To do >> Please copy the leading lines of the entries below exactly, concluding with the line in which "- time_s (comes" occurs.

Dataset entries:
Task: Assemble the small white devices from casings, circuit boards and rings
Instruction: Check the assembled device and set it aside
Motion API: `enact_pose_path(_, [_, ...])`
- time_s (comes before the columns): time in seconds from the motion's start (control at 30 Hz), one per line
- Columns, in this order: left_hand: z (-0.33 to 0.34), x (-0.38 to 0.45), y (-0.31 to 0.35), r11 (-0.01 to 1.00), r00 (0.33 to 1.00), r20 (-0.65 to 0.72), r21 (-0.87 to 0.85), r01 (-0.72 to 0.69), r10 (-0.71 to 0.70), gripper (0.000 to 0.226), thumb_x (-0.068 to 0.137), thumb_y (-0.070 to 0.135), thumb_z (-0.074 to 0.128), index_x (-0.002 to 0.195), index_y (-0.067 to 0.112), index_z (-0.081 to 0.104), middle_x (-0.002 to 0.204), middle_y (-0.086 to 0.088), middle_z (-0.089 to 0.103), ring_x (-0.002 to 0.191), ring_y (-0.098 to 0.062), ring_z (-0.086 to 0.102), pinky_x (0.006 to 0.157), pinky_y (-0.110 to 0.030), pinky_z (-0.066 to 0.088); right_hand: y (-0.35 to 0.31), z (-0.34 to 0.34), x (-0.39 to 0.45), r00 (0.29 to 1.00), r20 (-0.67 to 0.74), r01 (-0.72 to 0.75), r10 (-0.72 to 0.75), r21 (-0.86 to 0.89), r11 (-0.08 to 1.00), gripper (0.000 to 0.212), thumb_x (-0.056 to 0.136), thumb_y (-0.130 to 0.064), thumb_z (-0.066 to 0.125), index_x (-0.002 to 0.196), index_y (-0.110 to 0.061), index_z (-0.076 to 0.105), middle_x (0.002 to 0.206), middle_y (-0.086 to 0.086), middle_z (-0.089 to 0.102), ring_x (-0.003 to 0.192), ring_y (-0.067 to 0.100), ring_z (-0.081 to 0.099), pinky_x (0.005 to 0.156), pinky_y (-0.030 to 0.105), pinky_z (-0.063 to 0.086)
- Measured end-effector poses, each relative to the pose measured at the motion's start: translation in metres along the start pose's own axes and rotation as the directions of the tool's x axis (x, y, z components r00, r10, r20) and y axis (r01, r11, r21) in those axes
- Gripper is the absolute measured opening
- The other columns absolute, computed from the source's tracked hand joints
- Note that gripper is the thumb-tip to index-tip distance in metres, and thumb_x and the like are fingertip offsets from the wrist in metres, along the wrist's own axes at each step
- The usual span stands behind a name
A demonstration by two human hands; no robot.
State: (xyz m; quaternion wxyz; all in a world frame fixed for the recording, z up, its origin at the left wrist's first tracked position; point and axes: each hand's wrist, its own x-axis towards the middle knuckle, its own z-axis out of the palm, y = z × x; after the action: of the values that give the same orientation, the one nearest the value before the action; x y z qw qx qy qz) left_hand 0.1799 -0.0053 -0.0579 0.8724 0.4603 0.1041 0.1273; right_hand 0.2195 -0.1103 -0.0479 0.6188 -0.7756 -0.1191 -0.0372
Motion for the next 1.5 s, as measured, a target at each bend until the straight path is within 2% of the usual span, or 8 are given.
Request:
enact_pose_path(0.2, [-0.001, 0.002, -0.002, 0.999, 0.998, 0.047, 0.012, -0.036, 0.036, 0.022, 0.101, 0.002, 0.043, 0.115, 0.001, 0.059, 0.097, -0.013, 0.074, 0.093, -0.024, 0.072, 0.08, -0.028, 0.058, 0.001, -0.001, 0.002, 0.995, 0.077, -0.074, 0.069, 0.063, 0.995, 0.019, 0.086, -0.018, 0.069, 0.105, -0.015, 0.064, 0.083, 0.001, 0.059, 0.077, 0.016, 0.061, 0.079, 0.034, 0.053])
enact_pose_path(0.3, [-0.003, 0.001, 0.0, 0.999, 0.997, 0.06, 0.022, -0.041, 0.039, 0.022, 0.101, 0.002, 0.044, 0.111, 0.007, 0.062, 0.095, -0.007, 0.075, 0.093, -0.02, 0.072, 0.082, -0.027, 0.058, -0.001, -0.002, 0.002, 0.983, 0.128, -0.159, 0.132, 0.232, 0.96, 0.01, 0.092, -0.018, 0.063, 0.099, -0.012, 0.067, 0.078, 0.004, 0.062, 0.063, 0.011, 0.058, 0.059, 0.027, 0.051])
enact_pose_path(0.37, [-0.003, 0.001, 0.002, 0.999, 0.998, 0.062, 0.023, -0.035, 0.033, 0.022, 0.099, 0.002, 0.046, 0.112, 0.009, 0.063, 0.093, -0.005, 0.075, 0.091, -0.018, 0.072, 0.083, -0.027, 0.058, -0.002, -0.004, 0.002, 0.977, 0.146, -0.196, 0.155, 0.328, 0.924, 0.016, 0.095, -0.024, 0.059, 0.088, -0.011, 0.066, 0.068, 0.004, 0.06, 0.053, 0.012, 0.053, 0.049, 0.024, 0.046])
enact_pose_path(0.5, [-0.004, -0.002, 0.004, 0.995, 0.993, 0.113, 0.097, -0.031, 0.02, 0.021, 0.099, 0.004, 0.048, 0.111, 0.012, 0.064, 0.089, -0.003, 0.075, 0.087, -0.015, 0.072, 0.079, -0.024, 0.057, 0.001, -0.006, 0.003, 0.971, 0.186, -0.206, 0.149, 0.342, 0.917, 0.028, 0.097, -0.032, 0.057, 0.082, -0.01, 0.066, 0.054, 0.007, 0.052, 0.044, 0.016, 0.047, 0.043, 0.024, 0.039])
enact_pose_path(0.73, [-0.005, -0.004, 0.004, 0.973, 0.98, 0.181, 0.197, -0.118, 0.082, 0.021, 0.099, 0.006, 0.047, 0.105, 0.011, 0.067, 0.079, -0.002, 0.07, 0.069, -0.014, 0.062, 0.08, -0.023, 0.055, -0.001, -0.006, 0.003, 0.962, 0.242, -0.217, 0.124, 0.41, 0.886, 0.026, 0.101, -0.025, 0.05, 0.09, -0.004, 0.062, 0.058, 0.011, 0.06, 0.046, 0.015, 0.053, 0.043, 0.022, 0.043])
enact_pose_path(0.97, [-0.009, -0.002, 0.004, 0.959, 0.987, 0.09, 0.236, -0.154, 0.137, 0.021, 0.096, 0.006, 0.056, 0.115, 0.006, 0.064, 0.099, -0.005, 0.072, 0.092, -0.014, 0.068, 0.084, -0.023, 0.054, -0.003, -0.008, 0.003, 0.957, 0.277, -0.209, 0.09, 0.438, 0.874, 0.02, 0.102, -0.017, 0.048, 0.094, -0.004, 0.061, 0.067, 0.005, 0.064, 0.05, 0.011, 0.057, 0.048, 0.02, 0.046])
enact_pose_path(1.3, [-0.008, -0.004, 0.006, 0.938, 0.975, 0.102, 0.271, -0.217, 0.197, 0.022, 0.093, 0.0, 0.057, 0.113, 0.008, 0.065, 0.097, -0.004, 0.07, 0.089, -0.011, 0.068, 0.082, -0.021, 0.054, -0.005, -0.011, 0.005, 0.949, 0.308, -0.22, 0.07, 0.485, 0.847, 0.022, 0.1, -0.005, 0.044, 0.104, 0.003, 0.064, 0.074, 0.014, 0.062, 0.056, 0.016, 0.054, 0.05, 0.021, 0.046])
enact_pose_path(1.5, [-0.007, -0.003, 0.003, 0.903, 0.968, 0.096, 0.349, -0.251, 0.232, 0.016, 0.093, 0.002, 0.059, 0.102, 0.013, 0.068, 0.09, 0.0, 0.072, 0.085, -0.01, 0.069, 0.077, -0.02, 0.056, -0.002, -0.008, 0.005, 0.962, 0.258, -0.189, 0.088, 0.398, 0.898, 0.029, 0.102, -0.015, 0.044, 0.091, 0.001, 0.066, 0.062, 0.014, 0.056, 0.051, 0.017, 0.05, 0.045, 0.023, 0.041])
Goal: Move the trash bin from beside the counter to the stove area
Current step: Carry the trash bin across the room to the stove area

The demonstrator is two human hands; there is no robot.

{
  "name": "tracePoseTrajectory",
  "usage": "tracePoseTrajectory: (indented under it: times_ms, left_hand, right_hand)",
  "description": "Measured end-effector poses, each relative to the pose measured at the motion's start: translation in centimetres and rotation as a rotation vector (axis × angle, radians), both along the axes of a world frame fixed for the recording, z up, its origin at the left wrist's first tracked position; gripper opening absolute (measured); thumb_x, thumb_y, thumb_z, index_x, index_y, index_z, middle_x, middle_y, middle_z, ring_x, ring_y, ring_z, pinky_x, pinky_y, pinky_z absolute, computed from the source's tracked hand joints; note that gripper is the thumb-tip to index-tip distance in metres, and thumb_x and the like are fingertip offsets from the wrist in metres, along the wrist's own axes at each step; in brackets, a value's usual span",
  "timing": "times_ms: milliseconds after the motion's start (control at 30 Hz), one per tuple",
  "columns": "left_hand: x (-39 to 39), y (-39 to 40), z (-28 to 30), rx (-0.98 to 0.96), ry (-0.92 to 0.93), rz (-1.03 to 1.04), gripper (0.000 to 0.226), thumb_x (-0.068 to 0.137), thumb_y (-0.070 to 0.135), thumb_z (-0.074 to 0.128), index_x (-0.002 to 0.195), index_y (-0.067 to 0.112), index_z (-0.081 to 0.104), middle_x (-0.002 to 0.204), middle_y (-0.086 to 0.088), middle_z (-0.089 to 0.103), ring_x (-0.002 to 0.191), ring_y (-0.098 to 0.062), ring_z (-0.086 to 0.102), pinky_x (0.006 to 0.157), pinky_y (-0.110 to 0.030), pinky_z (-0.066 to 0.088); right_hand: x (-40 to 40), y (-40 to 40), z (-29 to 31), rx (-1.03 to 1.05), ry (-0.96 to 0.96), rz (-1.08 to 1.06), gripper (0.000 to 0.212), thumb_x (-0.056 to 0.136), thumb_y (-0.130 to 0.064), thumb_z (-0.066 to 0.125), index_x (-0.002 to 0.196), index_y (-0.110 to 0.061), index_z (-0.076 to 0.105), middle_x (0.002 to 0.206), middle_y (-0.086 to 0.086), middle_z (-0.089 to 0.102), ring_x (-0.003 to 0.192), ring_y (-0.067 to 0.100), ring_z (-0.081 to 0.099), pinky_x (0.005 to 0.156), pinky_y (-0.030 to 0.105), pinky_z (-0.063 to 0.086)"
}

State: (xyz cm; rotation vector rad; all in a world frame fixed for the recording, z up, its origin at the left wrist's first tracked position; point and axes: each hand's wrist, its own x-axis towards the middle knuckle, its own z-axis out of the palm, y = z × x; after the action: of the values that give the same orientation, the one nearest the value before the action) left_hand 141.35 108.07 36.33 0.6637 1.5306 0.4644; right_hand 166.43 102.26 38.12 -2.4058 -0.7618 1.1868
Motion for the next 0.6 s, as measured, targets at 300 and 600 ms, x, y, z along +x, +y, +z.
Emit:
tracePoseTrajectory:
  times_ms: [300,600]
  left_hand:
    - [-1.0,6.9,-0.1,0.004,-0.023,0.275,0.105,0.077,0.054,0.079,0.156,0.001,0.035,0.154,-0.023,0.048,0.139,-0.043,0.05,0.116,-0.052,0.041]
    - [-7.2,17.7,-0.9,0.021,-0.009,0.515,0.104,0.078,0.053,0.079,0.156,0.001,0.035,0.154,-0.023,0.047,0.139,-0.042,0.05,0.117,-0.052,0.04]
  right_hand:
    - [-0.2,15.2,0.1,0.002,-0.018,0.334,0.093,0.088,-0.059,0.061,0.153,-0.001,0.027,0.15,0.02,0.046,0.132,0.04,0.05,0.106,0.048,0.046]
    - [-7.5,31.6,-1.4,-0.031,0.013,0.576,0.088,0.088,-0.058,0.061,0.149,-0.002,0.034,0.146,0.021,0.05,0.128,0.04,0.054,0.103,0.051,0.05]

Task result >>
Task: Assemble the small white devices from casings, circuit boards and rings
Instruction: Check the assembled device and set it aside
Motion API: `enact_pose_path(_, [_, ...])`
- time_s (comes before the columns): time in seconds from the motion's start (control at 30 Hz), one per line

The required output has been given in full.